[WHAT YOU ARE ASKED TO DO]: Each entry below should be echoed exactly, with pictures omitted.

Stored entries:

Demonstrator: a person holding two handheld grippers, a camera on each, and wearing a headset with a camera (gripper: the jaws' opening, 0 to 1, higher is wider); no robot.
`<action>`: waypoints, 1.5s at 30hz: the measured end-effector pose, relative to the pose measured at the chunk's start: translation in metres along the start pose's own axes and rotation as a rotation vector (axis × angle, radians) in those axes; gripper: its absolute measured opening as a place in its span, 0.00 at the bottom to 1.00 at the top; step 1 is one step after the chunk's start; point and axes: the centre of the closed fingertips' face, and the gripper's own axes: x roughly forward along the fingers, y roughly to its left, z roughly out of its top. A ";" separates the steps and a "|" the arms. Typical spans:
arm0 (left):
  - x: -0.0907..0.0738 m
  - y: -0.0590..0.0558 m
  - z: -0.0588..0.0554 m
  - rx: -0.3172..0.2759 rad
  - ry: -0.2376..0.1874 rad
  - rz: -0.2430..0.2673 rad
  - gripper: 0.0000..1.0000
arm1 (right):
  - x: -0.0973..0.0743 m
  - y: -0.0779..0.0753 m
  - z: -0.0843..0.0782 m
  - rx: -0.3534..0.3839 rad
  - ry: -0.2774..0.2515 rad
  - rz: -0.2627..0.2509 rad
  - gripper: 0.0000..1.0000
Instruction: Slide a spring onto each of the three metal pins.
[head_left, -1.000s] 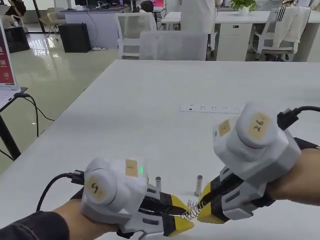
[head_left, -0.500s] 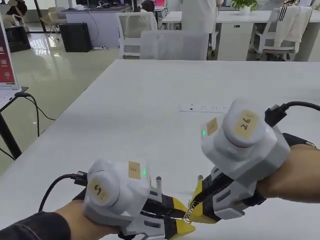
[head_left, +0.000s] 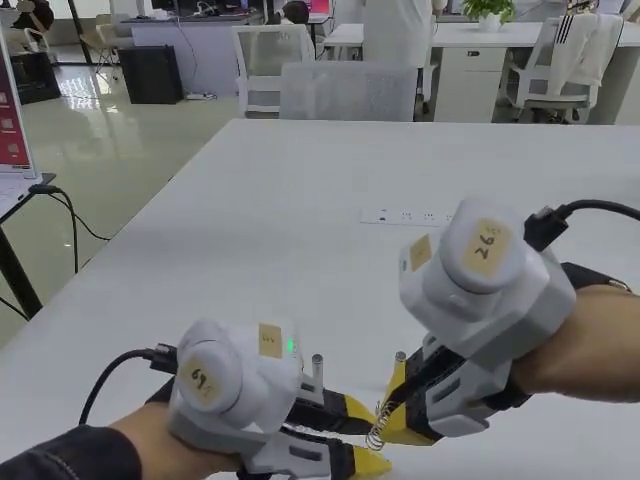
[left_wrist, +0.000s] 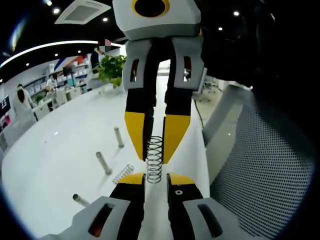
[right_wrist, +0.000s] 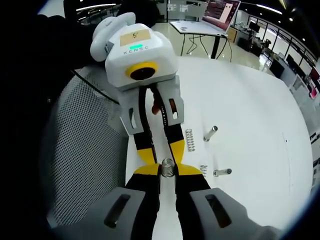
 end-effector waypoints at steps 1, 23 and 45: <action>0.000 0.000 -0.001 -0.004 0.001 0.000 0.10 | 0.000 -0.001 -0.001 0.001 0.001 -0.001 0.08; -0.022 0.013 -0.003 -0.089 -0.019 0.044 0.32 | -0.024 -0.028 -0.032 0.070 0.043 -0.075 0.08; -0.060 0.031 -0.026 -0.173 -0.027 0.167 0.42 | -0.050 -0.054 -0.051 0.125 0.062 -0.134 0.08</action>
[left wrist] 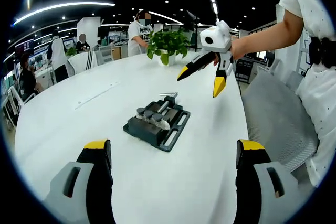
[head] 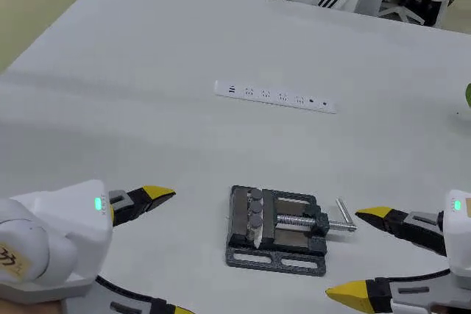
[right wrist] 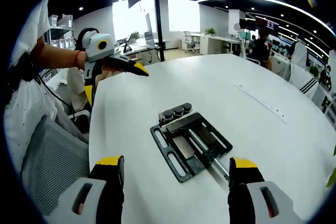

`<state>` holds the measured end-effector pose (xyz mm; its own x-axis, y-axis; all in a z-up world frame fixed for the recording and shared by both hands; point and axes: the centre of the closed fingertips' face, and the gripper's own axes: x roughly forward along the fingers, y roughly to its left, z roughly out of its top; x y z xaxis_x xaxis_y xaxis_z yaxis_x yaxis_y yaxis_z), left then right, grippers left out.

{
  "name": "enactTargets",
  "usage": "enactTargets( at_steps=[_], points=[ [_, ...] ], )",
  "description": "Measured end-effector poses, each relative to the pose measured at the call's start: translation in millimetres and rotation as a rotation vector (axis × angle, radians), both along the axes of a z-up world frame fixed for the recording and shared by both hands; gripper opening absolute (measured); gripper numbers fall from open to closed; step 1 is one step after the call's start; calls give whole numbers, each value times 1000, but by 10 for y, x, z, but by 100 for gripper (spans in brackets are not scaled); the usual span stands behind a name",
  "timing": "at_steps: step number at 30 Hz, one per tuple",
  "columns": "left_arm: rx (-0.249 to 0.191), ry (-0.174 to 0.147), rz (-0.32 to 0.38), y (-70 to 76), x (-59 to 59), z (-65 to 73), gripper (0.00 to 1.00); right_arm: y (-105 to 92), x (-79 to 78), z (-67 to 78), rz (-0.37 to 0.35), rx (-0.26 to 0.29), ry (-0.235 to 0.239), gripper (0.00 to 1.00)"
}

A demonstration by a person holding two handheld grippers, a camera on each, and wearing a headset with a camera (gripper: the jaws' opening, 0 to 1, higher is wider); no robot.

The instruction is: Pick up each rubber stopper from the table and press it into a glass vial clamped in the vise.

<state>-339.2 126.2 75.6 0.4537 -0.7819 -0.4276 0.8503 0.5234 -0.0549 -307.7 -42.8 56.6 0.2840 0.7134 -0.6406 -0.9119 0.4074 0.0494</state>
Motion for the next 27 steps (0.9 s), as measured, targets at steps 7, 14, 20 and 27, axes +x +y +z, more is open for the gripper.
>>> enactTargets(
  at_steps=[7,14,20,27],
  points=[
    [22,10,-10,-46,1,-68,99,-56,-49,-32,2,30,-2,92],
    [27,20,-10,-97,9,-117,99,-101,-32,-32,-17,43,-9,95],
    [30,28,-6,-111,-3,-126,99,-133,-22,-28,-20,46,-16,94],
    [35,31,-6,-122,-10,-114,99,-136,-19,-24,-22,48,-14,93]
  ],
)
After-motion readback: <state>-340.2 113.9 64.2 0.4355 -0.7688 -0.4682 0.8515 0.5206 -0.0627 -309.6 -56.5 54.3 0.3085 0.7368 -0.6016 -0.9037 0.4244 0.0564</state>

[COMPLETED TASK]:
Demonstrator: a person holding two handheld grippers, a camera on each, and wearing a headset with a camera (gripper: the jaws' opening, 0 to 1, higher is wider); no robot.
`<action>`: waypoints, 1.5s at 30hz: the measured end-effector pose, relative to the pose measured at the chunk's start: translation in metres along the start pose's own axes and rotation as a rotation vector (axis × angle, radians) in those axes; gripper: its absolute measured opening as a place in its span, 0.00 at the bottom to 1.00 at the top; step 1 is one step after the chunk's start; point and axes: the centre of the closed fingertips' face, and the gripper's own axes: x roughly forward along the fingers, y roughly to its left, z roughly out of its top. A ";" separates the steps and a "|" the arms. Typical spans:
arm0 (left):
  - x: -0.0907..0.0738 m
  - y: -0.0590..0.0558 m
  - z: -0.0588..0.0554 m
  - rx: -0.3172..0.2759 rad
  - ry: -0.2376..0.1874 rad
  - rz: -0.2430..0.2673 rad
  - gripper: 0.0000..1.0000
arm1 (right):
  - x: -0.0973..0.0743 m
  - y: -0.0779..0.0753 m
  - z: -0.0843..0.0782 m
  - rx: -0.3534..0.3839 rad
  - ry: -0.2774..0.2515 rad
  - rz: -0.2627..0.2509 rad
  - gripper: 0.0000..1.0000
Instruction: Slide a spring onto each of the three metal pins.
[head_left, -1.000s] 
[head_left, -0.500s] 
[head_left, +0.000s] 
[left_wrist, +0.000s] 
[right_wrist, +0.000s] 
 end-effector waypoints at steps 1, 23 and 45: <action>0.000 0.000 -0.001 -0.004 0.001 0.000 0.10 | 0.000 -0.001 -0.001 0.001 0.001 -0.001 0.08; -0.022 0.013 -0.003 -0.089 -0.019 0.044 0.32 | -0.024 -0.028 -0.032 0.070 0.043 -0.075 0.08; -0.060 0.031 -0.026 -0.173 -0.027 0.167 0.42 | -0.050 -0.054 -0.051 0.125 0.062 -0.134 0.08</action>
[left wrist] 
[head] 
[right wrist] 

`<state>` holds the measured end-effector pose (xyz mm; its own x-axis, y-axis; all in a z-up world frame fixed for the recording and shared by both hands; point and axes: the centre of the closed fingertips' face, and the gripper's own axes: x roughly forward along the fingers, y roughly to its left, z roughly out of its top; x y z xaxis_x xaxis_y xaxis_z yaxis_x yaxis_y yaxis_z), left then right, grippers left out.

{
  "name": "enactTargets",
  "usage": "enactTargets( at_steps=[_], points=[ [_, ...] ], )",
  "description": "Measured end-effector poses, each relative to the pose measured at the call's start: translation in millimetres and rotation as a rotation vector (axis × angle, radians), both along the axes of a z-up world frame fixed for the recording and shared by both hands; gripper opening absolute (measured); gripper numbers fall from open to closed; step 1 is one step after the call's start; calls give whole numbers, each value times 1000, but by 10 for y, x, z, but by 100 for gripper (spans in brackets are not scaled); the usual span stands behind a name",
  "timing": "at_steps: step number at 30 Hz, one per tuple",
  "columns": "left_arm: rx (-0.249 to 0.191), ry (-0.174 to 0.147), rz (-0.32 to 0.38), y (-70 to 76), x (-59 to 59), z (-65 to 73), gripper (0.00 to 1.00); right_arm: y (-105 to 92), x (-79 to 78), z (-67 to 78), rz (-0.37 to 0.35), rx (-0.26 to 0.29), ry (-0.235 to 0.239), gripper (0.00 to 1.00)"
}

A demonstration by a person holding two handheld grippers, a camera on each, and wearing a headset with a camera (gripper: the jaws' opening, 0 to 1, higher is wider); no robot.

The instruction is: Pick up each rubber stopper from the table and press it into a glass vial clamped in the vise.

<state>-339.2 126.2 75.6 0.4537 -0.7819 -0.4276 0.8503 0.5234 -0.0549 -307.7 -42.8 56.6 0.2840 0.7134 -0.6406 -0.9119 0.4074 0.0494</state>
Motion for the next 27 steps (0.9 s), as measured, targets at steps 7, 14, 20 and 27, axes +x +y +z, more is open for the gripper.
>>> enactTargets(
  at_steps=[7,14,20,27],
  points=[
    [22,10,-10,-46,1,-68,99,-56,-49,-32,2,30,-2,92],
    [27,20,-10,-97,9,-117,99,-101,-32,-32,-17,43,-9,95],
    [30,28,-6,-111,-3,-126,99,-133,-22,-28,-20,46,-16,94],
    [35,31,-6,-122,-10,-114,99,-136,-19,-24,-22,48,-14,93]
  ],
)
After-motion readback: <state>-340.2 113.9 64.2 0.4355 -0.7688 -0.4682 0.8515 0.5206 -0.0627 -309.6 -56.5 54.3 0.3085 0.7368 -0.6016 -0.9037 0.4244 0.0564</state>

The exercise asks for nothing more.